- [Work to be completed]: Of the material below, the lines to be retyped are those from the line containing "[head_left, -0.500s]" through the line containing "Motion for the", inclusive; reproduce them exactly.
◆ ◆ ◆
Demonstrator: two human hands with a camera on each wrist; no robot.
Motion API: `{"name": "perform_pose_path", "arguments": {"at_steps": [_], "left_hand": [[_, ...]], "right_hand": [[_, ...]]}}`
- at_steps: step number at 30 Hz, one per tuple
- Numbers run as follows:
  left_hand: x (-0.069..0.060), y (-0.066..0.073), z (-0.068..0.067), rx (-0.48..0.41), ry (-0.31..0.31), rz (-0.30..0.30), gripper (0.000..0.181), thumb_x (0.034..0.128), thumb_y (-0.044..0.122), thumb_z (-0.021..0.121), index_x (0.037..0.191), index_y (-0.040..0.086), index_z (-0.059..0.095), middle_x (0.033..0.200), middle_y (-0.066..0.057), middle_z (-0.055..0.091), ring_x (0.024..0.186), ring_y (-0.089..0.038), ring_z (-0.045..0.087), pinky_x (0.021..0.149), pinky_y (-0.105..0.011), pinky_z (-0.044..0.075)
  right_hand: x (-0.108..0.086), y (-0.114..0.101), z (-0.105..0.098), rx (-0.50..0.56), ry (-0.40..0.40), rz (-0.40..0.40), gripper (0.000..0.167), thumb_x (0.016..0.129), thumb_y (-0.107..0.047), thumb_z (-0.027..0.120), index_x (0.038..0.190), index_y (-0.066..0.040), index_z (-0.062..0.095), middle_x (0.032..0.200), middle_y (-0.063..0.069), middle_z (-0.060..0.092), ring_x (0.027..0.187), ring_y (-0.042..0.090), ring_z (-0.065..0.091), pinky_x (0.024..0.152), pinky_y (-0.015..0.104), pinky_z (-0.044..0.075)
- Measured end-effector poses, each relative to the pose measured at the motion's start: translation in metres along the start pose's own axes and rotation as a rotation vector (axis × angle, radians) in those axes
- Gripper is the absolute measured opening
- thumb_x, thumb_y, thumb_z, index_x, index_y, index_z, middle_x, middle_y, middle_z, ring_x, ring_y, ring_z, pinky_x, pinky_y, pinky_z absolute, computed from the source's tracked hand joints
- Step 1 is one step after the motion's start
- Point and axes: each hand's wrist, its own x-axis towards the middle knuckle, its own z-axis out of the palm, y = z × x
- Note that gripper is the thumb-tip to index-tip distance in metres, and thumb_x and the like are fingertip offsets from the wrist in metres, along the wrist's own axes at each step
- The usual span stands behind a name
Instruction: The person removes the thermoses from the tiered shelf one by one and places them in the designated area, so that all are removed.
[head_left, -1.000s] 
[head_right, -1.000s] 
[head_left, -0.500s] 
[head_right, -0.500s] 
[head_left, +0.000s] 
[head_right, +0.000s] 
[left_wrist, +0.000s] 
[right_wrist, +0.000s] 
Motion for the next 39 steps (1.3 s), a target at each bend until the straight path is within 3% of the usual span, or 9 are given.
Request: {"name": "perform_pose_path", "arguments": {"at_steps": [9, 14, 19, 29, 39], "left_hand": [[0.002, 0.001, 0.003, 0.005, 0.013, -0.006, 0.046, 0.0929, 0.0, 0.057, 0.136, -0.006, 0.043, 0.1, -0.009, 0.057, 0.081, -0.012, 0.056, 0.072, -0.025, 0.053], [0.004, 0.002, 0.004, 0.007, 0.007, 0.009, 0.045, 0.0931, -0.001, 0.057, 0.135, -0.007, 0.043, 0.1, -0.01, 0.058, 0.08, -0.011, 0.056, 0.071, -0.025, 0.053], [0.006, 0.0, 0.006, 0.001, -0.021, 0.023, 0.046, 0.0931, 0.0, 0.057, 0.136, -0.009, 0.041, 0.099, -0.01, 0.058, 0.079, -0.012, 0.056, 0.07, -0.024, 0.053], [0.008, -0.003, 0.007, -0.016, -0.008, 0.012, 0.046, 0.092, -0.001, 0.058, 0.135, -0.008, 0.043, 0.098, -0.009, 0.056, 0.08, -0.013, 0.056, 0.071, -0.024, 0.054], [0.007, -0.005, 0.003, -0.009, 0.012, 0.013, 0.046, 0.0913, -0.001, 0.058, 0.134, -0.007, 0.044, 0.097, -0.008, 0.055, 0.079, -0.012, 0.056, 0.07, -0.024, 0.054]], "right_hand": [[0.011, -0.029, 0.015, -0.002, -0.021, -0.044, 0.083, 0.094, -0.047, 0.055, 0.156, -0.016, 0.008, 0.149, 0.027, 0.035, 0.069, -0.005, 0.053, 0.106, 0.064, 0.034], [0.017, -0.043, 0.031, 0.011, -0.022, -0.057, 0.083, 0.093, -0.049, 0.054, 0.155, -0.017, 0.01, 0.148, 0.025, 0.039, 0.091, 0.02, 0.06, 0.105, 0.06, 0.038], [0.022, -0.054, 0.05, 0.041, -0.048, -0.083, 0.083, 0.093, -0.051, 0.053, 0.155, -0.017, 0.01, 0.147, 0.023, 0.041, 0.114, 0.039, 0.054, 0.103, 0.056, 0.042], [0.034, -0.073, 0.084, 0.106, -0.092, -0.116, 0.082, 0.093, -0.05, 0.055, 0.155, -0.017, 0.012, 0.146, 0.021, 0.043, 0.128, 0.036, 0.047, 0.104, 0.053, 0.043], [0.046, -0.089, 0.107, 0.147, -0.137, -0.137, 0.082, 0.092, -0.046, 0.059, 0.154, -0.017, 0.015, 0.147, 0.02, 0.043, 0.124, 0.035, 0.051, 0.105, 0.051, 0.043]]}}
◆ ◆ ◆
- [Worked solution]:
[head_left, -0.500s] 
[head_right, -0.500s] 
[head_left, +0.000s] 
[head_right, +0.000s] 
[left_wrist, +0.000s] 
[right_wrist, +0.000s] 
Motion for the next 39 steps (1.3 s), a target at each bend until the straight path is within 3% of the usual span, or 9 are given.

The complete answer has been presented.